# How to complete this task
Print all the data that follows exactly, images excluded.

# Dataset section

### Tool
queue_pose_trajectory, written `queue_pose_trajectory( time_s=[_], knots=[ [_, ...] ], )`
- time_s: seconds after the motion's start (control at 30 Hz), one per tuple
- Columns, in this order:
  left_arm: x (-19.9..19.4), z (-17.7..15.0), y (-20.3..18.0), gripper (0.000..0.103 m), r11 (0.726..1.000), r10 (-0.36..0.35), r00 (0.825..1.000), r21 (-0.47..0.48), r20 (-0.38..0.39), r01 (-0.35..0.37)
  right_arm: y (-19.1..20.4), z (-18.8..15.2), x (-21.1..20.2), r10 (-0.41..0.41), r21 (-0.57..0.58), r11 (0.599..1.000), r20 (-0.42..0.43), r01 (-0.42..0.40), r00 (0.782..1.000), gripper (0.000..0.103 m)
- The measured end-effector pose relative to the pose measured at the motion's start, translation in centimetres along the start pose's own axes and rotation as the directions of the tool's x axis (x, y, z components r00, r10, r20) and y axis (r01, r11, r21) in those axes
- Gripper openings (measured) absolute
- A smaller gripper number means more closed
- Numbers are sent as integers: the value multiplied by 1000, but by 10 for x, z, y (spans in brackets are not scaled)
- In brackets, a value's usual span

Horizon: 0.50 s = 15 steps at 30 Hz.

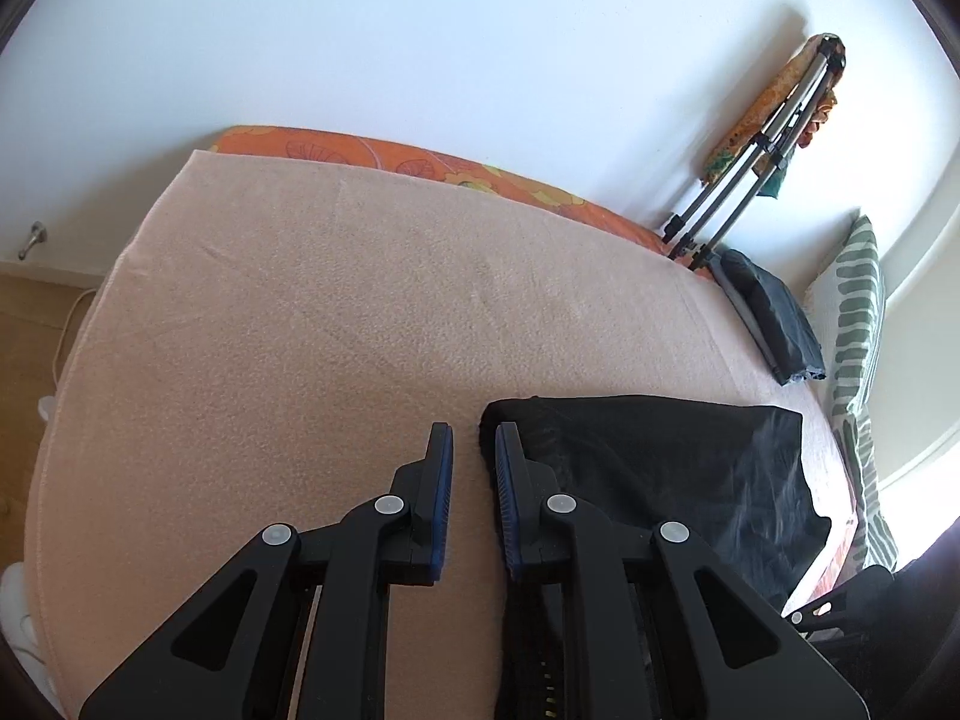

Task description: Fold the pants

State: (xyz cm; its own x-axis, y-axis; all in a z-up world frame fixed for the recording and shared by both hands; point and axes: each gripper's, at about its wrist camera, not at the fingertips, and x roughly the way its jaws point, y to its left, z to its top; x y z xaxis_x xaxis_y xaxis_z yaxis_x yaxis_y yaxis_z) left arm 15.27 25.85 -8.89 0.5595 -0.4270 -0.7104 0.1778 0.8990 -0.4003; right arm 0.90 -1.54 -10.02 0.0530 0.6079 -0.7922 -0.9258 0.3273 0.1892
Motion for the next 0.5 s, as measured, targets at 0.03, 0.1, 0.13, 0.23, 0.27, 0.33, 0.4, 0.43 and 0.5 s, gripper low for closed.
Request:
queue_pose_trajectory(
  time_s=[0.03, 0.1, 0.13, 0.23, 0.27, 0.33, 0.4, 0.43, 0.5],
  knots=[
    [5, 1, -12, 14, 999, -16, 1000, 29, -8, 16, -3, -4, -10, -19, 27, 999, 14, 19, 1000, 32],
    [18, 1, -34, 14, 996, -27, 999, 85, -40, 30, -25, -18, -36, -71, 114, 991, 36, 66, 997, 32],
    [25, -1, -43, 14, 994, -33, 998, 101, -57, 38, -38, -28, -51, -111, 163, 981, 48, 102, 993, 32],
    [37, -14, -56, 14, 990, -24, 993, 136, -117, 40, -77, -60, -90, -224, 296, 934, 42, 202, 974, 33],
    [37, -19, -58, 14, 988, -4, 992, 151, -127, 23, -88, -70, -102, -254, 335, 914, 32, 229, 967, 35],
    [30, -32, -58, 14, 985, 29, 990, 170, -138, -5, -104, -92, -121, -321, 387, 873, 4, 295, 947, 35],
    [17, -46, -61, 14, 983, 35, 990, 183, -138, -10, -118, -113, -137, -376, 423, 838, -15, 346, 927, 35],
    [11, -54, -64, 14, 980, 30, 989, 197, -142, -1, -128, -123, -145, -399, 440, 819, -26, 369, 917, 35],
    [4, -71, -69, 14, 969, 63, 986, 247, -154, -23, -145, -141, -155, -421, 482, 783, -53, 393, 905, 36]
  ],
)
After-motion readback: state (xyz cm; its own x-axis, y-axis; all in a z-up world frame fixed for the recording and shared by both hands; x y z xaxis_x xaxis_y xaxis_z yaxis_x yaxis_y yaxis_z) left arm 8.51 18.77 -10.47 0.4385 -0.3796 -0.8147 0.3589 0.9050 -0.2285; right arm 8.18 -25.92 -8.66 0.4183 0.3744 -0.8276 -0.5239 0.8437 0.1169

# Result for this exercise
### Tool
queue_pose_trajectory, written `queue_pose_trajectory( time_s=[_], knots=[ [_, ...] ], )`
- time_s: seconds after the motion's start (control at 30 Hz), one per tuple
- Columns, in this order:
  left_arm: x (-19.9..19.4), z (-17.7..15.0), y (-20.3..18.0), gripper (0.000..0.103 m), r11 (0.726..1.000), r10 (-0.36..0.35), r00 (0.825..1.000), r21 (-0.47..0.48), r20 (-0.38..0.39), r01 (-0.35..0.37)
  right_arm: y (-19.1..20.4), z (-18.8..15.2), x (-21.1..20.2), r10 (-0.41..0.41), r21 (-0.57..0.58), r11 (0.599..1.000), r20 (-0.42..0.43), r01 (-0.42..0.40), r00 (0.782..1.000), gripper (0.000..0.103 m)
- The measured end-effector pose relative to the pose measured at the motion's start, translation in centimetres along the start pose's own axes and rotation as the directions of the tool's x axis (x, y, z components r00, r10, r20) and y axis (r01, r11, r21) in those axes
- Gripper openings (measured) absolute
- A smaller gripper number means more closed
- Numbers are sent as integers: the value multiplied by 1000, but by 10 for x, z, y (spans in brackets are not scaled)
- In brackets, a value's usual span

Horizon: 0.50 s = 15 steps at 30 Hz.


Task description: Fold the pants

State: (xyz cm; its own x-axis, y-axis; all in a z-up world frame fixed for the recording and shared by both hands; point and axes: each gripper's, at about its wrist camera, not at the fingertips, and x roughly the way its jaws point, y to its left, z to its top; x y z xaxis_x xaxis_y xaxis_z yaxis_x yaxis_y yaxis_z) left arm 15.27 25.85 -8.89 0.5595 -0.4270 -0.7104 0.1778 0.8990 -0.4003; right arm 0.90 -1.54 -10.02 0.0530 0.6079 -0.7922 -0.9258 0.3273 0.1892
Motion for the next 0.5 s, as measured, targets at 0.03, 0.1, 0.13, 0.23, 0.27, 0.33, 0.4, 0.43 and 0.5 s, gripper low for closed.
Request:
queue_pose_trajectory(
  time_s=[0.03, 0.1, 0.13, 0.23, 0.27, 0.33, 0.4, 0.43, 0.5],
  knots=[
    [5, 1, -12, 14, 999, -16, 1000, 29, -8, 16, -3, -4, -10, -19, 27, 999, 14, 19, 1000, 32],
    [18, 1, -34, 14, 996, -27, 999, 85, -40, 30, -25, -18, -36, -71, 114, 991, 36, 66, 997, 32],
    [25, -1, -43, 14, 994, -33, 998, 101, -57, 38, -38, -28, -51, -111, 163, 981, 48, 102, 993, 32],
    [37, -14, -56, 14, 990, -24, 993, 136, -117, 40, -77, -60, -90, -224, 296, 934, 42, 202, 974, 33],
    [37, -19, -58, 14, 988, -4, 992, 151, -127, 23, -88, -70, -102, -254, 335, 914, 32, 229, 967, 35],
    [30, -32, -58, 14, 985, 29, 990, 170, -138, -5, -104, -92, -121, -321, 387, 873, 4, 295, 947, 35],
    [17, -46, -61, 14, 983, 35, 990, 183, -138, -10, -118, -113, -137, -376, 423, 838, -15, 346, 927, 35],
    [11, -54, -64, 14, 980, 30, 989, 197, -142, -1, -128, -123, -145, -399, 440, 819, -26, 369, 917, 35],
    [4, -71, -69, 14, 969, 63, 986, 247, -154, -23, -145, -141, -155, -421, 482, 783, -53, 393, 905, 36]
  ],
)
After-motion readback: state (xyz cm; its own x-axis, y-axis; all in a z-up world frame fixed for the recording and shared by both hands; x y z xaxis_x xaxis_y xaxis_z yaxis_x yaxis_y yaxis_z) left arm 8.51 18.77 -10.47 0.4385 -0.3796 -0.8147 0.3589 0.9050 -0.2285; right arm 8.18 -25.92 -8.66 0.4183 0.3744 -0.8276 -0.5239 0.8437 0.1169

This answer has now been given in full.